Abstract
Purpose
To compare a cohort of patients with platinum-resistant recurrent ovarian cancer (PROC) treated with bevacizumab and gemcitabine (Bev–Gem) to that of patients treated only with gemcitabine (Gem).
Methods
Between 2011 and 2017, we identified the Bev–Gem and Gem PROC groups. The regimen included 1000 mg/m2 of Gem on days 1, 8, and 15, and 15 mg/m2 of Bev on day 1, every 4 weeks.

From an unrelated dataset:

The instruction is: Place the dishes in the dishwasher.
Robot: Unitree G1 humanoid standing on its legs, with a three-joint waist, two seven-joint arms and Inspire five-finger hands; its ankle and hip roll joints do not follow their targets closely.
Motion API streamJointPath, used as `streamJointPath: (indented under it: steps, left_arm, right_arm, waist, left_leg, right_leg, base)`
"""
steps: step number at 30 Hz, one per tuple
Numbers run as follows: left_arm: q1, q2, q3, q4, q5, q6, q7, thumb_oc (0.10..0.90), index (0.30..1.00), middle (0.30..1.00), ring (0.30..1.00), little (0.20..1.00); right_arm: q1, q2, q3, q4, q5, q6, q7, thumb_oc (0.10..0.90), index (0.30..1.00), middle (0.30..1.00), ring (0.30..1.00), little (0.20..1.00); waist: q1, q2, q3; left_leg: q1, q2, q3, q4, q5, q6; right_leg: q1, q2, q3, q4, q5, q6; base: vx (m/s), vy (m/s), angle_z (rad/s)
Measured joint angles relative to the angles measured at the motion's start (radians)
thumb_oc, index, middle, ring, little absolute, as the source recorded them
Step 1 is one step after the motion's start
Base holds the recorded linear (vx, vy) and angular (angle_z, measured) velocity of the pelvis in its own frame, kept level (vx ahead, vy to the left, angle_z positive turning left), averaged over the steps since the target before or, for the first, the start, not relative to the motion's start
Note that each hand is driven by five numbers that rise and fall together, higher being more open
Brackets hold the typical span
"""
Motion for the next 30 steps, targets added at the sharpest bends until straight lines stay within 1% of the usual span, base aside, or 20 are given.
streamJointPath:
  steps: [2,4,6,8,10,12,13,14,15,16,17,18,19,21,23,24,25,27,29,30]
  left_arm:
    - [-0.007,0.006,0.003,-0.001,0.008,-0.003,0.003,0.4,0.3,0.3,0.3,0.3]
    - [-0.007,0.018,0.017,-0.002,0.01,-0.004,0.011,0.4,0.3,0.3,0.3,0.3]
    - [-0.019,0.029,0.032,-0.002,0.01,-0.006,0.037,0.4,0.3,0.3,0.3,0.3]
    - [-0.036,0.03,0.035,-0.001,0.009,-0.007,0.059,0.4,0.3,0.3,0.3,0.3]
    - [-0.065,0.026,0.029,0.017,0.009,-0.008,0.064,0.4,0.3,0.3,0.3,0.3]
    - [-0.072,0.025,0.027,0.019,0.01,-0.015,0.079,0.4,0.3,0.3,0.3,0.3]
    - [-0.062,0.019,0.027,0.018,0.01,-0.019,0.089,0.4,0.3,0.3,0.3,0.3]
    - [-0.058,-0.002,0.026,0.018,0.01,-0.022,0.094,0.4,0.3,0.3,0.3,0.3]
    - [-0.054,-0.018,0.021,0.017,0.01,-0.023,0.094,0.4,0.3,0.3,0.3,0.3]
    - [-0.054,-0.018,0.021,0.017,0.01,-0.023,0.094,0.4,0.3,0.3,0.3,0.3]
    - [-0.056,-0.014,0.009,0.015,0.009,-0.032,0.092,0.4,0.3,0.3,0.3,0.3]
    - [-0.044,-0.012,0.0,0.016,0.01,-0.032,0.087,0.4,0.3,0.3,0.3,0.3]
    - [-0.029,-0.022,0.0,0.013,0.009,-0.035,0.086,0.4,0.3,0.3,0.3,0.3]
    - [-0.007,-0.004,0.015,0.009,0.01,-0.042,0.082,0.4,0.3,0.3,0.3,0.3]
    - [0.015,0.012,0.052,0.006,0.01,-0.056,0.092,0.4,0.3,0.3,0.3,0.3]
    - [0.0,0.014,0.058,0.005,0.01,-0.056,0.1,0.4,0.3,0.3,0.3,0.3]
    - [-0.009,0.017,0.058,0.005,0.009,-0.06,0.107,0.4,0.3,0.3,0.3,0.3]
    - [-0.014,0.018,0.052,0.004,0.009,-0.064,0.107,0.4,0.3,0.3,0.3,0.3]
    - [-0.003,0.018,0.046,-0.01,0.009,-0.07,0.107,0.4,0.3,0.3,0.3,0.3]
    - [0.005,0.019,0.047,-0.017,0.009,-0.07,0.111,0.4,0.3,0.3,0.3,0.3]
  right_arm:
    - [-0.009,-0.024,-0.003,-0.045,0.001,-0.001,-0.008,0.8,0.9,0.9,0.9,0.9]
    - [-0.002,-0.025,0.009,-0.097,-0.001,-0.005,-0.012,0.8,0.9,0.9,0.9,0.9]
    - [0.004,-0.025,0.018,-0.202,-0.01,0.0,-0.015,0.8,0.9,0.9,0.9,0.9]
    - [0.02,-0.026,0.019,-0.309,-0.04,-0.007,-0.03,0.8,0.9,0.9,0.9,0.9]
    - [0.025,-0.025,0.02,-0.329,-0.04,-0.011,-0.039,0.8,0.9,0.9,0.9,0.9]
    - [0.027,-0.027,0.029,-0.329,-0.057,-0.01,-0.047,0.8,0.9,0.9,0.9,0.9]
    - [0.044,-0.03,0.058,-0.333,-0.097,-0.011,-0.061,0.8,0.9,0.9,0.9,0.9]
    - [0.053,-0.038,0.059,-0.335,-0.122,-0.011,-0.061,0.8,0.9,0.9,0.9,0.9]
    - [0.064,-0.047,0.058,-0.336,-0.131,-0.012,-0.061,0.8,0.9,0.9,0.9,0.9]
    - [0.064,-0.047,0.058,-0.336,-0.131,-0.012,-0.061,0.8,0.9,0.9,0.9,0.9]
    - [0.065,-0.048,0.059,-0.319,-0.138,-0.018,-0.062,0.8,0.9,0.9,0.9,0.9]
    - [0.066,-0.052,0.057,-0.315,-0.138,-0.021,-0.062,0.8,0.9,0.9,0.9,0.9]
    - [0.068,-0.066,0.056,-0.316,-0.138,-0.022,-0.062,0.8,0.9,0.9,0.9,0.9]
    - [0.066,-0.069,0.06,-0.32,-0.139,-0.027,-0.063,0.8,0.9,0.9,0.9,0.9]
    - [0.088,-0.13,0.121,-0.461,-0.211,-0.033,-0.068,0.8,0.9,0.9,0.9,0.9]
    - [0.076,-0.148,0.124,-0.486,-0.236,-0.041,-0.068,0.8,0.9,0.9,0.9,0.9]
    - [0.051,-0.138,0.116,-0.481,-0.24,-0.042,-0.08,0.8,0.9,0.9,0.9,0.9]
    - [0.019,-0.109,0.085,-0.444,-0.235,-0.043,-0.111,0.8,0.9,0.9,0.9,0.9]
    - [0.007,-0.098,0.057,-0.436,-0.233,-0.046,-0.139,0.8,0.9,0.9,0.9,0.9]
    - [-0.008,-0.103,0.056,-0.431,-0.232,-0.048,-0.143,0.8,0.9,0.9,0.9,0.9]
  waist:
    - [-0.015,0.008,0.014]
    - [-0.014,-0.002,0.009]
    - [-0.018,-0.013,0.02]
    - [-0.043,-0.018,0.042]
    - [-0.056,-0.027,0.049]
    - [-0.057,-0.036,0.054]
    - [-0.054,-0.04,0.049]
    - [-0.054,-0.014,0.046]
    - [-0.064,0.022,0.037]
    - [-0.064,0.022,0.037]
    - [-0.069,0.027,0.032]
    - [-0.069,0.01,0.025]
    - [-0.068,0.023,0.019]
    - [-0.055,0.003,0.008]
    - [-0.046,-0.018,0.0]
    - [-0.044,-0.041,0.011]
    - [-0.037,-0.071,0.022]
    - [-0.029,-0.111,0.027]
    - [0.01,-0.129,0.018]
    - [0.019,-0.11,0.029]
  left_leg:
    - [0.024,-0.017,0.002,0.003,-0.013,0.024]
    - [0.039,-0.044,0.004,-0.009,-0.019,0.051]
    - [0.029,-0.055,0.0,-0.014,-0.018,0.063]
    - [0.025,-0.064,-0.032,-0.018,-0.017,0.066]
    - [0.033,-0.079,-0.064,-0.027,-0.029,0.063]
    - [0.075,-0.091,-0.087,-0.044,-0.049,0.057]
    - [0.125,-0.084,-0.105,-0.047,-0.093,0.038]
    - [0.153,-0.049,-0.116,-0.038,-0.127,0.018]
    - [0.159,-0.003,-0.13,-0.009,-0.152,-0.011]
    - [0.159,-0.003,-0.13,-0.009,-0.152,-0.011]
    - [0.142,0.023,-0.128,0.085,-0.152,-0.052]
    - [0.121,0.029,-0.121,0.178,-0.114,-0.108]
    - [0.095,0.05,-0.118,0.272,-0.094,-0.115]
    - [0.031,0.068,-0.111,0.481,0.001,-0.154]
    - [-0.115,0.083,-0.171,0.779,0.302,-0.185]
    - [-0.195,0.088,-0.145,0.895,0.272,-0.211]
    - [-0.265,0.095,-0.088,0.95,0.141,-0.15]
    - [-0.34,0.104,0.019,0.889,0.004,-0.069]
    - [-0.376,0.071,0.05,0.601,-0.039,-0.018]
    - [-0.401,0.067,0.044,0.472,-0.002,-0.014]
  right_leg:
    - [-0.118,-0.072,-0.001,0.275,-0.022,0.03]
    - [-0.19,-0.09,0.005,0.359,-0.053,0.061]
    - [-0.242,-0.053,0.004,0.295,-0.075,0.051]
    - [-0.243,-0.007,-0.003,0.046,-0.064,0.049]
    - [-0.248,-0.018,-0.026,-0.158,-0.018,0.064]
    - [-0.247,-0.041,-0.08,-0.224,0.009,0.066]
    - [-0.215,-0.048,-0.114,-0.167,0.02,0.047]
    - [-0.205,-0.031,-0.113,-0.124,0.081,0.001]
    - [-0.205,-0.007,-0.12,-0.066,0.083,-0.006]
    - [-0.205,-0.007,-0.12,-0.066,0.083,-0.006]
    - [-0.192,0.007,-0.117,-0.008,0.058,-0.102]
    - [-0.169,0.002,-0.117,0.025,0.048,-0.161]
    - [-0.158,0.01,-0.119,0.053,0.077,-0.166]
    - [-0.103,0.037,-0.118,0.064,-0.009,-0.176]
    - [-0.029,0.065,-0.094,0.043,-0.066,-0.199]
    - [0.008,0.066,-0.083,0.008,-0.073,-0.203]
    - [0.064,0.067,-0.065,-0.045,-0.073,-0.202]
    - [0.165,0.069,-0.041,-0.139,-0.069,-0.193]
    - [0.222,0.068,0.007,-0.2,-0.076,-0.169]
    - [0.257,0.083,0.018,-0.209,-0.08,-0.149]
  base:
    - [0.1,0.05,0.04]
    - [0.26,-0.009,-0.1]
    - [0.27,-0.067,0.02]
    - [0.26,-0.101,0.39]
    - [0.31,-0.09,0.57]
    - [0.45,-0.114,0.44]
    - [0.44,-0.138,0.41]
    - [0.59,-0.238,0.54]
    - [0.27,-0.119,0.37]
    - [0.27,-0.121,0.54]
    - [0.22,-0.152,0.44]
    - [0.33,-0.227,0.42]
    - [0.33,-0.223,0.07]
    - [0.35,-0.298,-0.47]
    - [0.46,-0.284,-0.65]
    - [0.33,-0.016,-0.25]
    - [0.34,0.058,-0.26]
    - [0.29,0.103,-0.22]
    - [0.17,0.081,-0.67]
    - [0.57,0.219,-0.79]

Progression-free survival (PFS) and overall survival (OS) were calculated from the date of the administration of Bev–Gem or Gem until disease progression or death.
Results
The Bev–Gem and Gem groups included 18 and 29 patients, respectively. More patients had advanced stage disease in the Bev–Gem group (p = 0.048); no other characteristics differed between the groups. The response rates [ratio of complete remission (CR) to partial remission (PR)] of Bev–Gem and Gem were 38.9 and 3.4%, respectively (p < 0.01). The clinical benefit rates [combined percentages of CR, PR, and stable disease] of the Bev–Gem and Gem groups were 88.9 and 41.4%, respectively (p = 0.04). PFS and OS of the Bev–Gem group were superior (p < 0.01, p = 0.03, respectively). Bev–Gem was the better prognostic factor of both PFS [hazard ratio (HR) 0.17, p < 0.01] and OS (HR 0.31, p = 0.01). The frequency of hematologic and non-hematologic adverse effects was similar in each group.
Conclusion
Bev–Gem regimens improved PFS and OS for PROC. Furthermore, the adverse effects of Bev–Gem were tolerable. Thus, Bev–Gem could be a candidate treatment strategy for PROC.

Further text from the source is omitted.